In a rare moment of weakness, I agreed to serve on UCSF’s Institutional Review Board. This is a big deal. In addition to meetings every 2 weeks, members need to learn a complex electronic content system (not easy for this Luddite). Members have 3 to 4 assignments involving reams and reams of paper (real or electronic) and each must read the informed consent document in excruciating detail. But I did it because this is important and it was the right thing to do.
However, I must say that if I were a patient, sick and afraid, I would find these informed consent documents to be overwhelming. Although I think we have improved our simplification of language, we have lost our course in making this document easy for patients to navigate.
Let’s take a couple of examples. Any patient with cancer on a clinical trial involving a therapeutic intervention will undergo blood tests and imaging. Current rules require that these procedures be detailed in the informed consent document. Sometimes there are more pages on this than on the risks related to the experimental intervention! It doesn’t make sense. Because most of our patients have had these procedures as part of their standard of care, could we simply provide a reference compendium in case a patient wants to know more? That alone might eliminate several pages from each document.
Another example is the risk associated with checkpoint inhibitors, such as CTLA-4 inhibitors or PD-1 or PD-L1 inhibitors. The last consent document I looked at included 4 pages of painful details for every possible organ system that could be affected by an autoimmune reaction. Why not just make it simple? We could include something like: “This class of drugs can turn your own immune system against virtually any tissue in your body. Fortunately, this is uncommon and reversible, but the most frequent tissues affected are listed in the following table.” Wouldn’t that be more straightforward?
Other sticky issues are related to biopsies obtained for research purposes, the risks of genetic analysis on tissue, and the ownership and custody of tissue. But those topics need to be saved for another day.

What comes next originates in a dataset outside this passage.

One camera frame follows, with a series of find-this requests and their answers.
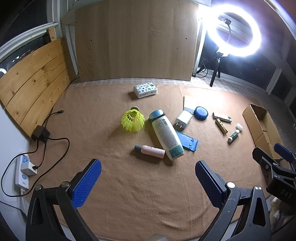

Right now, I am focused on a template for a clear and understandable informed consent document that does not require an advanced degree to understand. I think that we can personalize these documents according to the patient experience. For instance, a first-line clinical trial might need more detail on procedures than a second-line trial. For drugs that are already FDA-approved for another indication, do we need to detail every possible adverse event? Couldn’t we include a statement such as: “DRUG X is already FDA-approved and in wide use for another form of cancer. The most common side effects are listed in the following table.”
Finally, I think we need to remember that patients rely more on their trust in us than in an informed consent document. Let’s honor that and make this process simpler for everyone!